- What you have to do
Please print every record below exactly as it appears, but leave out the pictures.

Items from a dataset
▬▬▬▬▬▬
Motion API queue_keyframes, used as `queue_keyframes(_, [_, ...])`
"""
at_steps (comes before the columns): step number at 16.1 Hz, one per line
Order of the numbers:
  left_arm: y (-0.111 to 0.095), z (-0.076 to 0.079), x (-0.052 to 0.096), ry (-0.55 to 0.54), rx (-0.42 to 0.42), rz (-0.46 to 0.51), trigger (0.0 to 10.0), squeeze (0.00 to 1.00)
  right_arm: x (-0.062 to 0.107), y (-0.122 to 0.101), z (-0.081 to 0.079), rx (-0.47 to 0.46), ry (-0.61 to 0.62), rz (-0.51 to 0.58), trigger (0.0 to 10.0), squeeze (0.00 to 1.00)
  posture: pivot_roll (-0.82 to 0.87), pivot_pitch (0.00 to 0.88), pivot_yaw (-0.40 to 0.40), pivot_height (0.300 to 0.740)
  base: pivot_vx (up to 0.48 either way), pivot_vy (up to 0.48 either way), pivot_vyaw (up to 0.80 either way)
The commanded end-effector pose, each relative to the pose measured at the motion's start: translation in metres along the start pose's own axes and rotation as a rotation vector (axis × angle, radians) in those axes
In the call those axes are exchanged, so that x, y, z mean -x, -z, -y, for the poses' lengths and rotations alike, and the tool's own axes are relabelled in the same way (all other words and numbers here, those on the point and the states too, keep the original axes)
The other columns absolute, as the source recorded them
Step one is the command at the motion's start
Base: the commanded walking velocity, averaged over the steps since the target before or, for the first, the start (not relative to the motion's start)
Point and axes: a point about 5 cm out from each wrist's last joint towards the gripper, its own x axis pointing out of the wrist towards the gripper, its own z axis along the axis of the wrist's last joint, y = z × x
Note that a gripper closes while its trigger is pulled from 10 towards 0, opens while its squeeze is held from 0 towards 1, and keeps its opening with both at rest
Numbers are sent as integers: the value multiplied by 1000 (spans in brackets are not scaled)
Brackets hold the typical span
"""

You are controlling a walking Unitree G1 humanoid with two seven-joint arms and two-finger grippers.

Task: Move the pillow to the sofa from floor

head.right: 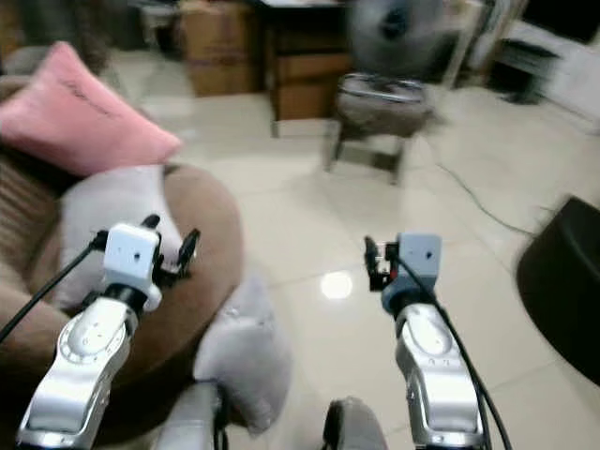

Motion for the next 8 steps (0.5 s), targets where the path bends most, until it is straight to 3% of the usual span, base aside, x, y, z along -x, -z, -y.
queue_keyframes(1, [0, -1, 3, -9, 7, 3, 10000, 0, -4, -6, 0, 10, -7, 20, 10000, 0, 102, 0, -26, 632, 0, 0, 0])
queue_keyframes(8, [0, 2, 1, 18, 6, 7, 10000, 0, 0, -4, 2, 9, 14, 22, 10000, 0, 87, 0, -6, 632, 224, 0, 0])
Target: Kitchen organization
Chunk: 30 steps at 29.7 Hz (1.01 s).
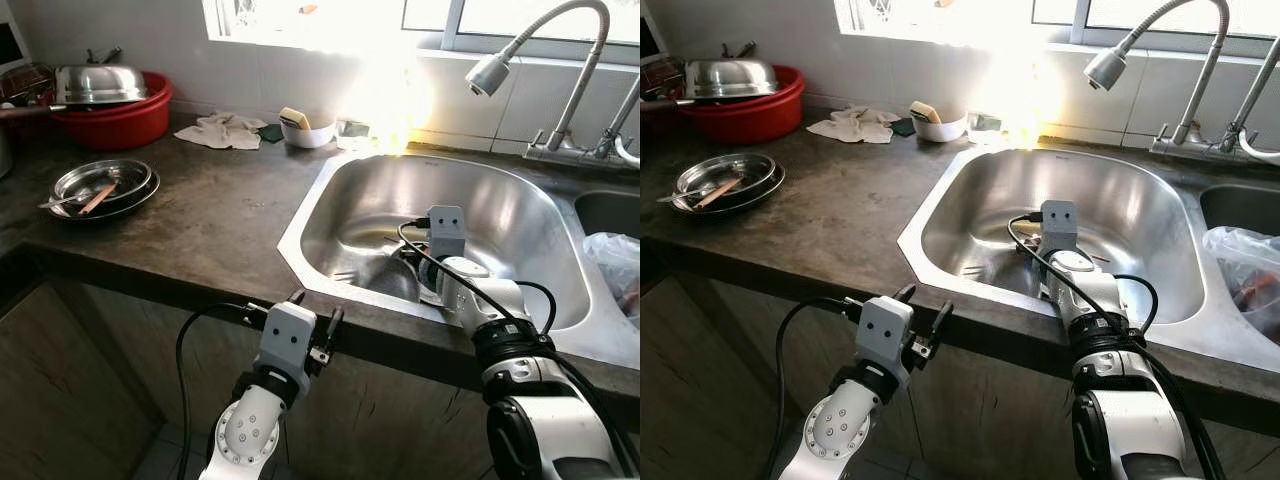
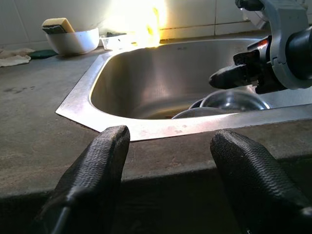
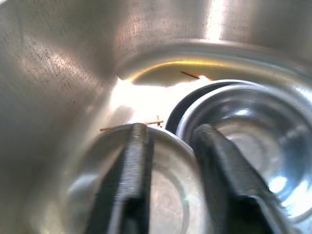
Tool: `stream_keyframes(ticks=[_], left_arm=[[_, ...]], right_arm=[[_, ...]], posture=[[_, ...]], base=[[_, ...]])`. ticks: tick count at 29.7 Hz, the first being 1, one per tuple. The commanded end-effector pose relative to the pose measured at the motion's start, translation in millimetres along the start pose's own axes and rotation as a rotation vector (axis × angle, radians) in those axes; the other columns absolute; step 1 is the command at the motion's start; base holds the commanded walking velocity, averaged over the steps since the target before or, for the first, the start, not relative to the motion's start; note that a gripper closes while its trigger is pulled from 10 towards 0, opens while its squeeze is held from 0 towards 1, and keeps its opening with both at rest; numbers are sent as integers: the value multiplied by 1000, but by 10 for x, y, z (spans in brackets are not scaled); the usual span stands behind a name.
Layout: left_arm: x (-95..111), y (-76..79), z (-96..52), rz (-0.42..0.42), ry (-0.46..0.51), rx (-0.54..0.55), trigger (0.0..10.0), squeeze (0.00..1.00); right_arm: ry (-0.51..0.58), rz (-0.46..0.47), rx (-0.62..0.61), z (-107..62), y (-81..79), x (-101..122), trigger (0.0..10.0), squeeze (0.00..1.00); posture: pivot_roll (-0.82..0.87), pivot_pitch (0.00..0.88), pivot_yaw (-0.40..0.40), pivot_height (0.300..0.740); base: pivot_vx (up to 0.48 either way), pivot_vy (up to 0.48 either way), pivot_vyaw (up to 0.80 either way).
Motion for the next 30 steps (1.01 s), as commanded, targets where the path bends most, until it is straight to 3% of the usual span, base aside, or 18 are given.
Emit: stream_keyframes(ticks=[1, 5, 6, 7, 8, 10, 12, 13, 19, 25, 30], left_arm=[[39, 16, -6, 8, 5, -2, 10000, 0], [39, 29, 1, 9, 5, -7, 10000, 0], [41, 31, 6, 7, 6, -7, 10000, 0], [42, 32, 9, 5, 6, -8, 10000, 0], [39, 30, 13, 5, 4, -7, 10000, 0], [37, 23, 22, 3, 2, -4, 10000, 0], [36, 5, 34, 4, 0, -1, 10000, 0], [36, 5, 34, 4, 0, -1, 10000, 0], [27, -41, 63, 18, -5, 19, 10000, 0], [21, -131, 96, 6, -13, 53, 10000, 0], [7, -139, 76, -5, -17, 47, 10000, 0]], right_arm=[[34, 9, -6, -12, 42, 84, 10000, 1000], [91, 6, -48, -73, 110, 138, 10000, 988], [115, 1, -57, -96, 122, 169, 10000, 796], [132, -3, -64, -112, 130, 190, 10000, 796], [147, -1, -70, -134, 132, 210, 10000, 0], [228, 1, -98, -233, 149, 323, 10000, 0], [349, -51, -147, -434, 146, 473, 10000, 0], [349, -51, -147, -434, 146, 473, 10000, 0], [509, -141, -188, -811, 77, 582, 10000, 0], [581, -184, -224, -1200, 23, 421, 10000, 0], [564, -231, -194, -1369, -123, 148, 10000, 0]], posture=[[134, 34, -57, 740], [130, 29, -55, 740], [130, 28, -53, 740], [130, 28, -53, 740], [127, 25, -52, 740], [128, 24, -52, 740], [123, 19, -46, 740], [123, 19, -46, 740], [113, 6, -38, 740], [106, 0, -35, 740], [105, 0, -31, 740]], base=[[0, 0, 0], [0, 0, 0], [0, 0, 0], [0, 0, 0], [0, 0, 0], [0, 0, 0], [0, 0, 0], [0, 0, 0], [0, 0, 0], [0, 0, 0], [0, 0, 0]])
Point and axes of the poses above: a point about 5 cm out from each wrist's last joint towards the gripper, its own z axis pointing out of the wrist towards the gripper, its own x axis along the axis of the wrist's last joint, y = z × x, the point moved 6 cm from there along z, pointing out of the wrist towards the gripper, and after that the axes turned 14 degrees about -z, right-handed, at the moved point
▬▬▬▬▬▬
- Output
Motion API queue_keyframes, used as `queue_keyframes(_, [_, ...])`
"""
at_steps (comes before the columns): step number at 16.1 Hz, one per line
Order of the numbers:
  left_arm: y (-0.111 to 0.095), z (-0.076 to 0.079), x (-0.052 to 0.096), ry (-0.55 to 0.54), rx (-0.42 to 0.42), rz (-0.46 to 0.51), trigger (0.0 to 10.0), squeeze (0.00 to 1.00)
  right_arm: x (-0.062 to 0.107), y (-0.122 to 0.101), z (-0.081 to 0.079), rx (-0.47 to 0.46), ry (-0.61 to 0.62), rz (-0.51 to 0.58), trigger (0.0 to 10.0), squeeze (0.00 to 1.00)
  posture: pivot_roll (-0.82 to 0.87), pivot_pitch (0.00 to 0.88), pivot_yaw (-0.40 to 0.40), pivot_height (0.300 to 0.740)
  base: pivot_vx (up to 0.48 either way), pivot_vy (up to 0.48 either way), pivot_vyaw (up to 0.80 either way)
The commanded end-effector pose, each relative to the pose measured at the motion's start: translation in metres along the start pose's own axes and rotation as a rotation vector (axis × angle, radians) in those axes
In the call those axes are exchanged, so that x, y, z mean -x, -z, -y, for the poses' lengths and rotations alike, and the tool's own axes are relabelled in the same way (all other words and numbers here, those on the point and the states too, keep the original axes)
The other columns absolute, as the source recorded them
Step one is the command at the motion's start
Base: the commanded walking velocity, averaged over the steps since the target before or, for the first, the start (not relative to the motion's start)
Point and axes: a point about 5 cm out from each wrist's last joint towards the gripper, its own x axis pointing out of the wrist towards the gripper, its own z axis along the axis of the wrist's last joint, y = z × x
Note that a gripper closes while its trigger is pulled from 10 towards 0, opens while its squeeze is held from 0 towards 1, and keeps its opening with both at rest
Numbers are sent as integers: the value multiplied by 1000 (spans in brackets are not scaled)
Brackets hold the typical span
"""

You are controlling a walking Unitree G1 humanoid with two seven-joint arms and two-finger grippers.

Task: Move the pillow to the sofa from floor

head.right: 

Motion for the next 8 steps (0.5 s), targets where the path bends most, until it is straight to 3% of the usual span, base aside, x, y, z along -x, -z, -y.
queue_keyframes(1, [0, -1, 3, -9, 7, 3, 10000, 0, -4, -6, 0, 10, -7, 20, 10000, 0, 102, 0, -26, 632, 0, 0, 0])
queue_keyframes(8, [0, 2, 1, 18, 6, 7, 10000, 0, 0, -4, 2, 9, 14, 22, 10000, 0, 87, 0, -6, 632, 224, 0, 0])
Target: Kitchen organization
Chunk: 30 steps at 29.7 Hz (1.01 s).
Tool: `stream_keyframes(ticks=[_], left_arm=[[_, ...]], right_arm=[[_, ...]], posture=[[_, ...]], base=[[_, ...]])`. ticks: tick count at 29.7 Hz, the first being 1, one per tuple. The commanded end-effector pose relative to the pose measured at the motion's start, translation in millimetres along the start pose's own axes and rotation as a rotation vector (axis × angle, radians) in those axes; the other columns absolute; step 1 is the command at the motion's start; base holds the commanded walking velocity, averaged over the steps since the target before or, for the first, the start, not relative to the motion's start; note that a gripper closes while its trigger is pulled from 10 towards 0, opens while its squeeze is held from 0 towards 1, and keeps its opening with both at rest; numbers are sent as integers: the value multiplied by 1000, but by 10 for x, y, z (spans in brackets are not scaled); the usual span stands behind a name.
Layout: left_arm: x (-95..111), y (-76..79), z (-96..52), rz (-0.42..0.42), ry (-0.46..0.51), rx (-0.54..0.55), trigger (0.0..10.0), squeeze (0.00..1.00); right_arm: ry (-0.51..0.58), rz (-0.46..0.47), rx (-0.62..0.61), z (-107..62), y (-81..79), x (-101..122), trigger (0.0..10.0), squeeze (0.00..1.00); posture: pivot_roll (-0.82..0.87), pivot_pitch (0.00..0.88), pivot_yaw (-0.40..0.40), pivot_height (0.300..0.740); base: pivot_vx (up to 0.48 either way), pivot_vy (up to 0.48 either way), pivot_vyaw (up to 0.80 either way).
Motion for the next 30 steps (1.01 s), as commanded, targets where the path bends most, until it is straight to 3% of the usual span, base aside, or 18 are given.
Emit: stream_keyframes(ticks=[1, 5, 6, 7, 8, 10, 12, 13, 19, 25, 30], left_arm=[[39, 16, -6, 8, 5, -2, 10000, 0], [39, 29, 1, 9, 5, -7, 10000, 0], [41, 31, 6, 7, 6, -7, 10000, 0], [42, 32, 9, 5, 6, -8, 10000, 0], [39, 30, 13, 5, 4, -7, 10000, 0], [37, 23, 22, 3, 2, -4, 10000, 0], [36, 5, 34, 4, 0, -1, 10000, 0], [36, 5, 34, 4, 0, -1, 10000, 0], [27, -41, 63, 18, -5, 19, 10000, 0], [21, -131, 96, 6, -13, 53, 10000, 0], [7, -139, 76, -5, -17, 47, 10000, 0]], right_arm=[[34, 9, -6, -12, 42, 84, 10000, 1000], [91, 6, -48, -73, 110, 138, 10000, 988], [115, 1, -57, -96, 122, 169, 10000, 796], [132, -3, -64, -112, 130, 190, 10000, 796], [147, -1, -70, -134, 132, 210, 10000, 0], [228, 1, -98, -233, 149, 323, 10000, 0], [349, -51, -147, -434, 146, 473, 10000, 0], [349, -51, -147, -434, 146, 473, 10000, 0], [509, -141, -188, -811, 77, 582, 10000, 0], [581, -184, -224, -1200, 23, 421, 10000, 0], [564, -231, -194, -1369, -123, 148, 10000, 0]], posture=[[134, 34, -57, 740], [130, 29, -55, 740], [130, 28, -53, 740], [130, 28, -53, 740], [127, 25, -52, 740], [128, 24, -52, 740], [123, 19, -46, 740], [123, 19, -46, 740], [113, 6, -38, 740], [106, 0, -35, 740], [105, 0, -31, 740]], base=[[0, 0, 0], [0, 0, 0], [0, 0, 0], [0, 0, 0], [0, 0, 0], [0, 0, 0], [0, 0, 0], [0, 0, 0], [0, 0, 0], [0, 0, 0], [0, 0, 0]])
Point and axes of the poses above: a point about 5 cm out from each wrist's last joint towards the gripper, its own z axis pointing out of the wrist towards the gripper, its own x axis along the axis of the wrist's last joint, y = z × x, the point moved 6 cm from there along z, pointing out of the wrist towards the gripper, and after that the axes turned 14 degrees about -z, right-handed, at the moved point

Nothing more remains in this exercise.